Hier finden Sie einige Beispiele für gelungene Sätze:
- Nach dem Bekanntwerden des Skandals hielt zunächst die ganze Partei zu ihrem Vorsitzenden. Doch als die Umfragen einbrachen, da verließen sie ihn.
- Seine Idee war anfangs mit Begeisterung aufgenommen worden. Als es jedoch an die konkrete, mühsame Arbeit ging, da verließen sie ihn.
- In der Trauerrede für den ungewollt in den Ruhestand gegangenen Direktor hieß es: "Er hatte immer für sein Team gekämpft.

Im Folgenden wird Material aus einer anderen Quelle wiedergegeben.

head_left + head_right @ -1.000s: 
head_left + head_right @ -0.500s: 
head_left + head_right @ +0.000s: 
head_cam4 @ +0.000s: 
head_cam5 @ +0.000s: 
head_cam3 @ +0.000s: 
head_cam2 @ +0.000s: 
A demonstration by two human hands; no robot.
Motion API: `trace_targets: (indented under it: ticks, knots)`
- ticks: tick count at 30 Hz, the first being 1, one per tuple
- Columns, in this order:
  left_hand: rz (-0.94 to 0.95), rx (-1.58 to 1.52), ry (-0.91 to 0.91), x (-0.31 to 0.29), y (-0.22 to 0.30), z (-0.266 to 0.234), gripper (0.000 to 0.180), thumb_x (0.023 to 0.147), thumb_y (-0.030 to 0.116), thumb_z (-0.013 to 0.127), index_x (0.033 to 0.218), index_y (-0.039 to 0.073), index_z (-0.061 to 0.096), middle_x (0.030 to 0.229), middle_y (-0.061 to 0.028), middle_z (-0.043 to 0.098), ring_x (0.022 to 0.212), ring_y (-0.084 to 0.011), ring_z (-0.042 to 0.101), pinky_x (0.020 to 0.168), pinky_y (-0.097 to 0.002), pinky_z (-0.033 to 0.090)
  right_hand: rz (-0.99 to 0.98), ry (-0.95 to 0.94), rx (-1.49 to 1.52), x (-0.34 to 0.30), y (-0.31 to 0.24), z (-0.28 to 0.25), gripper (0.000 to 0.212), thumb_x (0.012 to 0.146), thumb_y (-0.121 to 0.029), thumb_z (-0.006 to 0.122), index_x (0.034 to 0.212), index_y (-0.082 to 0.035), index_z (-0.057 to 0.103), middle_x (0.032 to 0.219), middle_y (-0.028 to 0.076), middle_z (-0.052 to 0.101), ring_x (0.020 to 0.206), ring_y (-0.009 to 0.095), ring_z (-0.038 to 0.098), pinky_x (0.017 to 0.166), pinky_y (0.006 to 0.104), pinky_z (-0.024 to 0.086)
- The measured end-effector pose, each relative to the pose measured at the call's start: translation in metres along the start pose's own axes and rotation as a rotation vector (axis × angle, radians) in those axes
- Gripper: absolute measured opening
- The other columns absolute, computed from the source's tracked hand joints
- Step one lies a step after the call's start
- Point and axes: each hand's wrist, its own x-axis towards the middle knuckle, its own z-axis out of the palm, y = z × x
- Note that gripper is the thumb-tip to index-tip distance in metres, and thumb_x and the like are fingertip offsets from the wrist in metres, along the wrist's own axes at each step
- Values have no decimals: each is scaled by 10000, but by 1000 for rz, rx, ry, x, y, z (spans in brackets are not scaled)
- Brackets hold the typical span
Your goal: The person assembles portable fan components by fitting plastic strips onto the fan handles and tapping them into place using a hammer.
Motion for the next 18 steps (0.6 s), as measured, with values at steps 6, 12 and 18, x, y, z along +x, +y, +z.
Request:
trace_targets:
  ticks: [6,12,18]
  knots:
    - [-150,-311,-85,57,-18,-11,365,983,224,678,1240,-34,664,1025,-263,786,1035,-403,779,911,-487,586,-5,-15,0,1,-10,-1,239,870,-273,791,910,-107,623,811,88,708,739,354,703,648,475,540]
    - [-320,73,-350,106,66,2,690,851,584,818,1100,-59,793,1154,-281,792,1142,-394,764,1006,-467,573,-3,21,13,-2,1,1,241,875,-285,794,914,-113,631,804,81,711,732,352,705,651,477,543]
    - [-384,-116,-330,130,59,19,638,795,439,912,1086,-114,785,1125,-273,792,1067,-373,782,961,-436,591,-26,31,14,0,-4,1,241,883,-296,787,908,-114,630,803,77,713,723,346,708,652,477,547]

Als er selbst einmal Schutz brauchte, da verließen sie ihn."
Nutzen Sie diese Formulierung also bewusst für Situationen, die ein gewisses historisches oder moralisches Gewicht besitzen. Sie verleiht Ihrer Aussage Tiefe und verweist klug auf ein universelles menschliches Erfahrungsmuster.